There will always be trust fund babies. But for most young people in our area, they won't be able to afford their their first home purchase until late thirties. I'm guessing, in the meantime, they will be stuck in urban transit village type rental markets..

9/10/2006 06:52:00 AM  
Anonymous Anonymous said...

Hhahaaha. Oh well the Times knows it can't do a short-term rosy piece on RE without looking stupid, so it has to play suckup to its RE advertisers in its ill-timed glossy by doing a long-view thumbsucker.

The latest census trends (reported by the short-term memory losing Times) show that NYC is losing more residents than it is gaining, and that immigrants are increasingly just using NYC as a jumping off point before heading to more affordable lands.

I do know however that immigrants have fueled the buying frenzy in the boros -- by being suckered into taking out risky loans -in those "100 percent financing" "owner pays closing" ads that peppered the newspapers during boom times.

The epicenter of the housing bust here will be filled with sad stories of immigrants who will lose their homes. All because of a mania fueled in part by speculative lending, and in part by the media, who selectively remember data or just can't seem to add up the numbers.
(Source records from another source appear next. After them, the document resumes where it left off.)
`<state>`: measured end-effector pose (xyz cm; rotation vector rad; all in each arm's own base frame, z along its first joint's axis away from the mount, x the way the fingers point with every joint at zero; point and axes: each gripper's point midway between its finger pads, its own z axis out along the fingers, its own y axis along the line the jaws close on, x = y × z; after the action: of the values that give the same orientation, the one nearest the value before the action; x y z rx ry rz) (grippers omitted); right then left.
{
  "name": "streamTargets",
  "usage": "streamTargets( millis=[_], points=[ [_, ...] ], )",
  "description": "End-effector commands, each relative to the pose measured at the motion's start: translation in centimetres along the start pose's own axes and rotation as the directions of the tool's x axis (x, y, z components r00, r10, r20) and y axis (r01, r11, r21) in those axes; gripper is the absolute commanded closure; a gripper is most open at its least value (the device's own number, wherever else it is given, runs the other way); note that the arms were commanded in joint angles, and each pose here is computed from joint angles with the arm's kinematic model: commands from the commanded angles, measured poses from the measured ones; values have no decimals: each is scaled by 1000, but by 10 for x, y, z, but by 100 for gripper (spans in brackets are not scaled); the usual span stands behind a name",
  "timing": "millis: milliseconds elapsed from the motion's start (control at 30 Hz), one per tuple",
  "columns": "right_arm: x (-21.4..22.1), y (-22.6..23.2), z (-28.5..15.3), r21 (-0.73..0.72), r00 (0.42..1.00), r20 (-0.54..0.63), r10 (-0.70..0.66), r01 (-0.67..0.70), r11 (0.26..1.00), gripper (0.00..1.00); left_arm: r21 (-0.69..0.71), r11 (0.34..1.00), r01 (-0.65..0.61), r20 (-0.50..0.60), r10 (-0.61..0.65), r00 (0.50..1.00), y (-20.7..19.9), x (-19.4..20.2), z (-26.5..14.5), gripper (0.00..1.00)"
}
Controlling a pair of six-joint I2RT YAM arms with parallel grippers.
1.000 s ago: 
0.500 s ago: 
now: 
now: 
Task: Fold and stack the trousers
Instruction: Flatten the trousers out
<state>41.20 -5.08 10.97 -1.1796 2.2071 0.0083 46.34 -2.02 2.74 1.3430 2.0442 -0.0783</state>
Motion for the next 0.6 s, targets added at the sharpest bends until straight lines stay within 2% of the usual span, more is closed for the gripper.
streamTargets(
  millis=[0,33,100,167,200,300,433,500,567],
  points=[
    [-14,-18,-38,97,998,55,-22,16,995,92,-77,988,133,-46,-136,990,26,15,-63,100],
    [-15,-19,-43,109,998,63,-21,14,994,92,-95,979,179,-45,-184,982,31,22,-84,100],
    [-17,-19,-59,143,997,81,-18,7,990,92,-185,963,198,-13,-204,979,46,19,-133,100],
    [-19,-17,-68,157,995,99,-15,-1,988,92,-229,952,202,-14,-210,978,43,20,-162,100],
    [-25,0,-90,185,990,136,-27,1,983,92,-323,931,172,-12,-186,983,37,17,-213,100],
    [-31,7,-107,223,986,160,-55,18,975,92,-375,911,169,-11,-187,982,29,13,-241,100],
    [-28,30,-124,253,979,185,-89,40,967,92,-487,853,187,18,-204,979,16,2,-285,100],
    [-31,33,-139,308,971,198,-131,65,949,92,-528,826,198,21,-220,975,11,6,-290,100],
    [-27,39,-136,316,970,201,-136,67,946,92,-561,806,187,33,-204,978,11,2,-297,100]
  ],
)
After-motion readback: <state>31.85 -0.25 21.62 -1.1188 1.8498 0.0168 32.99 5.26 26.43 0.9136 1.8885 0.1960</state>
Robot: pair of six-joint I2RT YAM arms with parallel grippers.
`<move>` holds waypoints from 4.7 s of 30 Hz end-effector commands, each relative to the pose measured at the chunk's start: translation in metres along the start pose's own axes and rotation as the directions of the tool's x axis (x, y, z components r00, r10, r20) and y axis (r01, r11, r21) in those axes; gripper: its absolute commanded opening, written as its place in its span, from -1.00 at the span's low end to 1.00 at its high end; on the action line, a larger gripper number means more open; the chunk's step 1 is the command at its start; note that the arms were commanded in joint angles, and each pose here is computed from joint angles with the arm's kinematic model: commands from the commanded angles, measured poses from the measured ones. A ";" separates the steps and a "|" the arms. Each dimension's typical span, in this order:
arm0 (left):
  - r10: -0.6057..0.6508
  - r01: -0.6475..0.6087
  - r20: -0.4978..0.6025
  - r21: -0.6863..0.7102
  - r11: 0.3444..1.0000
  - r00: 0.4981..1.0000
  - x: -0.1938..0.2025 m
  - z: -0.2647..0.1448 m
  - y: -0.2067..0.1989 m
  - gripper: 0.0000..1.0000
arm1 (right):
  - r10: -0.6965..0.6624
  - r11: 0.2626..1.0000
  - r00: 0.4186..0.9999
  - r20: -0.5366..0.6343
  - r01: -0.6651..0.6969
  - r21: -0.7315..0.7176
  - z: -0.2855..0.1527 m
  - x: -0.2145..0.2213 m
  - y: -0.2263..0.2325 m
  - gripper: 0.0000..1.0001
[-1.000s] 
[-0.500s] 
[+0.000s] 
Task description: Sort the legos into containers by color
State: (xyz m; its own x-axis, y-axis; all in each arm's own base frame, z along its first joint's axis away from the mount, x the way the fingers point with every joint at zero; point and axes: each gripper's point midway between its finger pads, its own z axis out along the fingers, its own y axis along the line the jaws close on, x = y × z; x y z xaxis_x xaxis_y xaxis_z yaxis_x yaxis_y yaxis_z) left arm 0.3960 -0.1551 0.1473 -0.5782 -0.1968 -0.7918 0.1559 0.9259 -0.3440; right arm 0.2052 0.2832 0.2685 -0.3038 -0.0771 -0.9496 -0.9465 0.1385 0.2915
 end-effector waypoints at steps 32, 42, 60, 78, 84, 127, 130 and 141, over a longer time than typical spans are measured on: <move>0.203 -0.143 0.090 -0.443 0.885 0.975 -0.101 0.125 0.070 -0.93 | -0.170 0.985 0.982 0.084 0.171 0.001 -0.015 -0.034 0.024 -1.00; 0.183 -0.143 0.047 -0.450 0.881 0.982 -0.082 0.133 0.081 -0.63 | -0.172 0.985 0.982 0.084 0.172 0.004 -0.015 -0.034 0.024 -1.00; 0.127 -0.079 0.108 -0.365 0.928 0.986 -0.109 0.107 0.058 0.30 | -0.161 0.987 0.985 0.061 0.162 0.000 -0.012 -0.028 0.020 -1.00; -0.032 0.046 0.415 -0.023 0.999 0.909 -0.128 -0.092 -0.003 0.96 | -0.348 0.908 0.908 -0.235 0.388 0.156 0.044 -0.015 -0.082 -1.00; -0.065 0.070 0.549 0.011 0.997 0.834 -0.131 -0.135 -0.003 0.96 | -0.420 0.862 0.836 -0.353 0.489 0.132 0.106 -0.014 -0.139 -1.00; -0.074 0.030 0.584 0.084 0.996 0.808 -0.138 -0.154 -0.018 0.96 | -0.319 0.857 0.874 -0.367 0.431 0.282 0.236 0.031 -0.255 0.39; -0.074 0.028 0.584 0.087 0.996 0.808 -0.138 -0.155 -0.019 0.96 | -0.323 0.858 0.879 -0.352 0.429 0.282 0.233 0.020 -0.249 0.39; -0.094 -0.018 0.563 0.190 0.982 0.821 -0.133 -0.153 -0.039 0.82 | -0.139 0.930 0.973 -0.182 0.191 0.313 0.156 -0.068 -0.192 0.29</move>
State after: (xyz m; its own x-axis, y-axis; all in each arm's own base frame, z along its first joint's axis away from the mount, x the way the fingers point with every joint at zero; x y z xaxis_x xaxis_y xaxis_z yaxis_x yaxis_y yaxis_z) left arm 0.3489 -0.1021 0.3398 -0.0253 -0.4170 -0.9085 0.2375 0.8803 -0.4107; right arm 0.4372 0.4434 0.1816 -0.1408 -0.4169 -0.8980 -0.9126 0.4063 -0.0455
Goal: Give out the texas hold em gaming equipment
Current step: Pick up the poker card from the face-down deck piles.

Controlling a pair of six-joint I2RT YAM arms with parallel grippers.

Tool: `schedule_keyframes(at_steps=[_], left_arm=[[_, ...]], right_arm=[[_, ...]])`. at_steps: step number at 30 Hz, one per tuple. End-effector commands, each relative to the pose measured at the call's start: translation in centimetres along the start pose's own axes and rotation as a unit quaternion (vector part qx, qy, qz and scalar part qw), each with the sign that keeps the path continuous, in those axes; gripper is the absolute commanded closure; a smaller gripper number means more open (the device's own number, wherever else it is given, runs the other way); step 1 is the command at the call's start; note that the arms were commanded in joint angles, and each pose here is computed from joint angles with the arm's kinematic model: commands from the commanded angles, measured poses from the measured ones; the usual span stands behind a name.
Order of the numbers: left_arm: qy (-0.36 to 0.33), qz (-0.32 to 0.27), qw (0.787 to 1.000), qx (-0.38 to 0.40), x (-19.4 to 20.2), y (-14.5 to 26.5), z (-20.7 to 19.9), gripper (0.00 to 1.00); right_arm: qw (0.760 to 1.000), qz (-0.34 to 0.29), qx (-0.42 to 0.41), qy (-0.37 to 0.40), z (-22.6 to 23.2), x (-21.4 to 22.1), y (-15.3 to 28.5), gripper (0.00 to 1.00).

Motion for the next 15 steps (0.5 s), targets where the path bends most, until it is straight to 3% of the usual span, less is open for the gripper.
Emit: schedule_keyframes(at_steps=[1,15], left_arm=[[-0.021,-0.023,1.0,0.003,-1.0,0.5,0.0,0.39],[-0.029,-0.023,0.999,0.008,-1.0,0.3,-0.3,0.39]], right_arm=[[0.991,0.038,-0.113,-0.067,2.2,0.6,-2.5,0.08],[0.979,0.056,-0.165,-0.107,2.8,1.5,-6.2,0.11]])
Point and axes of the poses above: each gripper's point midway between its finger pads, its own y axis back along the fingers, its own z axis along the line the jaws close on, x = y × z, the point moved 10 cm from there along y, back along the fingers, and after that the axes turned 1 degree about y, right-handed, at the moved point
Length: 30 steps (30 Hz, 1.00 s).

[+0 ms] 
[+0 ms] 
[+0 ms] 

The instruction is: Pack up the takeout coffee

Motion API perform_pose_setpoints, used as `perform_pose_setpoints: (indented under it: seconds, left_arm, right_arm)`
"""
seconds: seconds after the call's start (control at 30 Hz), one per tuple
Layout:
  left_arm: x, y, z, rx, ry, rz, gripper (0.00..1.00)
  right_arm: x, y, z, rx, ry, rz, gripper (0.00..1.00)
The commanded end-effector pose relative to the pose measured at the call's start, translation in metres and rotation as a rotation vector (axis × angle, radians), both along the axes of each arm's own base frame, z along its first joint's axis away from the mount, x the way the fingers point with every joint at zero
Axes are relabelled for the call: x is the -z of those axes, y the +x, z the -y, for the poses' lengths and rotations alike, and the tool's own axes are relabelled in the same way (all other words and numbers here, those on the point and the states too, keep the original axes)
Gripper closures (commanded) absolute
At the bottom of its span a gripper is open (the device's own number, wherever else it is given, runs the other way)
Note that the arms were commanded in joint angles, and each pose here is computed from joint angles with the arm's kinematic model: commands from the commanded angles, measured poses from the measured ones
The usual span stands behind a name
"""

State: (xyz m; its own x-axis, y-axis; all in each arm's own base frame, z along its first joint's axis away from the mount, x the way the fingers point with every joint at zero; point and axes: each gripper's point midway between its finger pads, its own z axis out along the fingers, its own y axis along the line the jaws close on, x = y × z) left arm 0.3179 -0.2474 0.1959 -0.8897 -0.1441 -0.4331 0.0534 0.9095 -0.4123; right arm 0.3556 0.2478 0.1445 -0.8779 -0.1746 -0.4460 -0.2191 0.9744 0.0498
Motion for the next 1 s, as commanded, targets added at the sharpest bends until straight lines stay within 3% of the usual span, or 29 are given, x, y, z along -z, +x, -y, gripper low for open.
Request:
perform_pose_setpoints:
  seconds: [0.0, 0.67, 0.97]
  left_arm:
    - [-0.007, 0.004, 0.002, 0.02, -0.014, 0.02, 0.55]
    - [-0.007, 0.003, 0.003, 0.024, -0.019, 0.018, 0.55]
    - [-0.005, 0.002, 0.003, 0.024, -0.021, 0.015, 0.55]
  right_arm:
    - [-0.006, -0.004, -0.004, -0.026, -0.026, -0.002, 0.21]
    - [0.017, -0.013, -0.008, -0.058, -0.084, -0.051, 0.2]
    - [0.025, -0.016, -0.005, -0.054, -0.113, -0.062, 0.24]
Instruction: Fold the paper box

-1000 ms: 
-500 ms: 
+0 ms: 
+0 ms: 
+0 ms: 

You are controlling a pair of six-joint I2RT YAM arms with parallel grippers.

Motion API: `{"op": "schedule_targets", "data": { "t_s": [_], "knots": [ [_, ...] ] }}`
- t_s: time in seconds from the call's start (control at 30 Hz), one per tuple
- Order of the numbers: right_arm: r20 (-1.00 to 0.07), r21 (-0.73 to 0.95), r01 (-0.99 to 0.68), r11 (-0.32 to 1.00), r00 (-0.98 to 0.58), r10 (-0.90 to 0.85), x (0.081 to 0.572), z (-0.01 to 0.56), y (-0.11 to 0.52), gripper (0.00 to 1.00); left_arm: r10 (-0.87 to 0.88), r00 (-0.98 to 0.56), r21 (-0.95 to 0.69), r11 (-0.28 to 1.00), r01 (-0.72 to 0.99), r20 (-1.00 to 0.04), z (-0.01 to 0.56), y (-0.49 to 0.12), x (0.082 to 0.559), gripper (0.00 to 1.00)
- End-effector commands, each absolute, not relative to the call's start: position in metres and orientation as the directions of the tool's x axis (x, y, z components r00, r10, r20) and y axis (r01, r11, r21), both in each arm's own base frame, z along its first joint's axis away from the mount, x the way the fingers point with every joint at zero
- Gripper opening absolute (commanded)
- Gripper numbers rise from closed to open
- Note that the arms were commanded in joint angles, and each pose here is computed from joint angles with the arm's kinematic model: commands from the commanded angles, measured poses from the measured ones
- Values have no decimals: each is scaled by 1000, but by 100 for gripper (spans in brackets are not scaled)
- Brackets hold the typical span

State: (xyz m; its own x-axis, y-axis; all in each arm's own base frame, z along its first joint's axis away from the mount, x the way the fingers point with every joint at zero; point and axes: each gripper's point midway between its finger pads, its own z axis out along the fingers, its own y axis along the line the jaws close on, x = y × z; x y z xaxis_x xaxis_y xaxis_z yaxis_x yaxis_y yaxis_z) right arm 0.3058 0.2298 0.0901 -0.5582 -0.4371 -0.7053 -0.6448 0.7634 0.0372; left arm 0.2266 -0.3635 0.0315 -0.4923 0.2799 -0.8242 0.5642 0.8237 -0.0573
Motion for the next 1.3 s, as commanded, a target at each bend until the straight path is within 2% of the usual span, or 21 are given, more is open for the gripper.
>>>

Our median homeowner incomes here are not sufficient to support asking prices for properties. This charade worked in easy lending times, but those times will be over very shortly, and the walls will come tumbling down, and those young people and immigrants will be renting, or leaving.

9/10/2006 07:30:00 AM  
Anonymous Anonymous said...

You can double talk all you want
about housing in NJ. Facts and
numbers are the real truth.

NJ has a white flight problem.
It also has a company flight problem .

NJ has become a welfare state.

It has been sucked dry and it
is upside down as in a BK.

Read the papers today.Orange as
an exampl. Revaluation has doubled
many taxpayers real estate taxes.

Who will replace the home owners
who want to get out. An illegal
Mexican? I dont think so.

It goes on and on in NJ, and many
other states.

Look around you.Who are these people?

9/10/2006 09:32:00 AM  
Anonymous Anonymous said...

I graduated from college, but I have trouble understanding this NYT article. Please help me...

1) "second-generation immigrants": How are they different from "native-born Americans"?

2) “The odds are that a white baby boomer won’t be selling to another white.”:
The article says the native-borns can absorb about 90% of the baby boomer's homes. I believe the Whites still make up about 65% of the population. That means the majority of those who buy the homes will be White.

Am I missing something?
Or is this article sub-standard somehow?

9/10/2006 04:10:00 PM  
Anonymous Anonymous said...

No, it is just a typical NY Jazeera article. It once was a quality newspaper, but certainly not anymore.